> Directions: Reproduce the section of the listing that begins at the line containing "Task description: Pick" and finishes at the line containing "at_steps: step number". Include both end lines and nothing beyond them.
+---+
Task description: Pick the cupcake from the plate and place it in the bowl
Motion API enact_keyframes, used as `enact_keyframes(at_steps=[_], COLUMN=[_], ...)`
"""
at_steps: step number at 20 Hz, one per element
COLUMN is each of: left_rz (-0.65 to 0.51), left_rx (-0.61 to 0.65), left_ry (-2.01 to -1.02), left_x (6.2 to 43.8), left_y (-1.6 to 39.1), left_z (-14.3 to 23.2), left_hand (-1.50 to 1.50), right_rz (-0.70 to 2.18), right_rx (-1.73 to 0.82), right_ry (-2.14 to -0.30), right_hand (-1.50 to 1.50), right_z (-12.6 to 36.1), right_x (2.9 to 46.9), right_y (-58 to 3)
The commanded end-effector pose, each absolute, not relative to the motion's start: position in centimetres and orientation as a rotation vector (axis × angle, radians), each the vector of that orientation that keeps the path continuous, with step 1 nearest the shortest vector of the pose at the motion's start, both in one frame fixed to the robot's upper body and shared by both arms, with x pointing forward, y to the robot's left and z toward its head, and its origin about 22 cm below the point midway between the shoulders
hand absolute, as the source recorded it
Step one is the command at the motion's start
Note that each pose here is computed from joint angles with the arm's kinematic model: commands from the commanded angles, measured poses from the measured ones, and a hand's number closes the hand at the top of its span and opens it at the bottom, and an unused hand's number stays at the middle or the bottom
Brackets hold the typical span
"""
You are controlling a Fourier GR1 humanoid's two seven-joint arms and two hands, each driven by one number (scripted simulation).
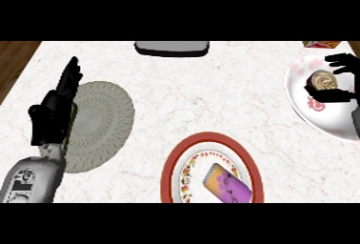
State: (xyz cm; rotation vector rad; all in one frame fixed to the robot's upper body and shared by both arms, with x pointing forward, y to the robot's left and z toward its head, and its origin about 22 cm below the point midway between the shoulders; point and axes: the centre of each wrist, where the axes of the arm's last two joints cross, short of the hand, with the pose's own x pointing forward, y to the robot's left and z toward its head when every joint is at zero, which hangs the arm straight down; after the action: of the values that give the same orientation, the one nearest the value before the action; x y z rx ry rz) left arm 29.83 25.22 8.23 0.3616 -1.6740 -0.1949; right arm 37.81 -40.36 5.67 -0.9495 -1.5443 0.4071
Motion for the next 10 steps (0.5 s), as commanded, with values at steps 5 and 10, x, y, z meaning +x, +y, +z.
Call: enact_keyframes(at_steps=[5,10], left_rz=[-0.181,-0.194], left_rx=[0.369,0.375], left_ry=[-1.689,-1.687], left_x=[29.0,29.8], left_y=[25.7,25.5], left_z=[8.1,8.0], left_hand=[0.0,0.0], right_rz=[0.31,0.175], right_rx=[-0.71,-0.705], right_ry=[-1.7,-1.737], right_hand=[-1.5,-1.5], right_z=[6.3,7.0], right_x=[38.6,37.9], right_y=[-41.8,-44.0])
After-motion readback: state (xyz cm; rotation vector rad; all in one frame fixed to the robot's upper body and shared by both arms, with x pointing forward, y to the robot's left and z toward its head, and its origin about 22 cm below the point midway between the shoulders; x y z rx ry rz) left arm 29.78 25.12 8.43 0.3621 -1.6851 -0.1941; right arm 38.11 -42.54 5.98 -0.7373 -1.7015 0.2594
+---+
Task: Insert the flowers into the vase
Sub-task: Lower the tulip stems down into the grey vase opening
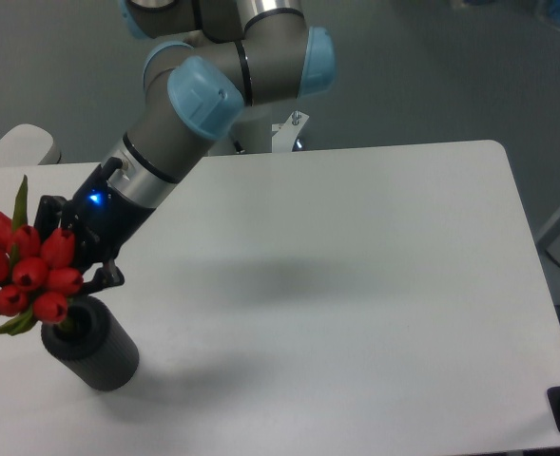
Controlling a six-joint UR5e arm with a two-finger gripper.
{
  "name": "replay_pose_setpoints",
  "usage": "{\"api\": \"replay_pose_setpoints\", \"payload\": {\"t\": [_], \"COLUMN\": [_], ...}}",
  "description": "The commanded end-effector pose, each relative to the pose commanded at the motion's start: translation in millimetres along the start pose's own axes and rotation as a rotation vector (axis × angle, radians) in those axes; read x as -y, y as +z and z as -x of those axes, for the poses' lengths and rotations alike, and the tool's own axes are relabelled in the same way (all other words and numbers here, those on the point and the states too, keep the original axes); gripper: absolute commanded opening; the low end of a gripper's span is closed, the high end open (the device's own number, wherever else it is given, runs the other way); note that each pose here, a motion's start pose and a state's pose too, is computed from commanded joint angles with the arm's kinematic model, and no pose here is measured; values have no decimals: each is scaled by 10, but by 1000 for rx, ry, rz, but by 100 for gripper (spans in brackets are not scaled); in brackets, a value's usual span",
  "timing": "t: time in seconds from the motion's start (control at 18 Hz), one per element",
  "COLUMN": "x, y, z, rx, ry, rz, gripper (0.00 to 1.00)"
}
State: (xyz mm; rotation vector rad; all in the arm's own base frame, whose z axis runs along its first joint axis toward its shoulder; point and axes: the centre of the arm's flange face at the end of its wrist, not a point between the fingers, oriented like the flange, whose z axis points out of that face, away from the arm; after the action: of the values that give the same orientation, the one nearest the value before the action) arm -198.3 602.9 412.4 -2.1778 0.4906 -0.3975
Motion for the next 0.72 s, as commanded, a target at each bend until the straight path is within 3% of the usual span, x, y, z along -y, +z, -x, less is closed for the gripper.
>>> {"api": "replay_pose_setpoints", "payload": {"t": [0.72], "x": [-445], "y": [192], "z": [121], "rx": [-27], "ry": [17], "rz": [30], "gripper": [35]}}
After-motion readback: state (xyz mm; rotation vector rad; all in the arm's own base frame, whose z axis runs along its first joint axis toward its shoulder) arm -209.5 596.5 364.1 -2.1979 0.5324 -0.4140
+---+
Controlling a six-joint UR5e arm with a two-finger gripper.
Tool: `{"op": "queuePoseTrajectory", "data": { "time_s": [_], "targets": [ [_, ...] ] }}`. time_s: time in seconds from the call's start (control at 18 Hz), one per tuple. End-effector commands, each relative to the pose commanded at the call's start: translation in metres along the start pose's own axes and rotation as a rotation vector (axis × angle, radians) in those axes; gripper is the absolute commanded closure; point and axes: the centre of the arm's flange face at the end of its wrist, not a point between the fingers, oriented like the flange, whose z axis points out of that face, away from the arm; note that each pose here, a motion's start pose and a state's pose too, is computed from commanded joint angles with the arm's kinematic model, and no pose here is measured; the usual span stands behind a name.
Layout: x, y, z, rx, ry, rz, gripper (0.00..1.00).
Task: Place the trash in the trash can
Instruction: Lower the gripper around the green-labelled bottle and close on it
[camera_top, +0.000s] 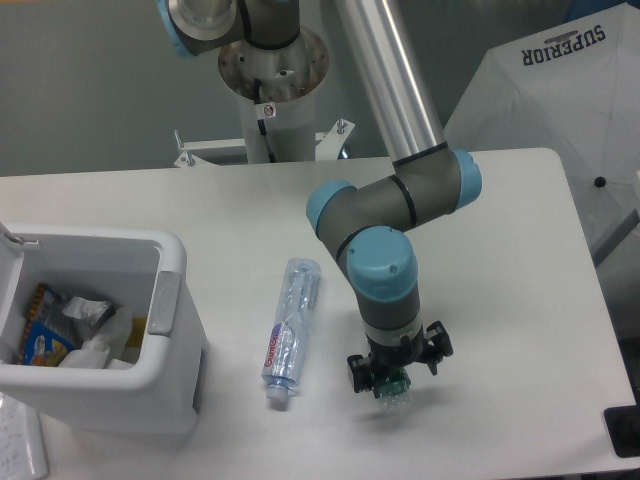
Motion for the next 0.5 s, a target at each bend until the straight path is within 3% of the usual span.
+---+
> Written solution:
Task description: Pick the cupcake from the plate and place it in the bowl
Motion API enact_keyframes, used as `enact_keyframes(at_steps=[_], COLUMN=[_], ...)`
"""
at_steps: step number at 20 Hz, one per element

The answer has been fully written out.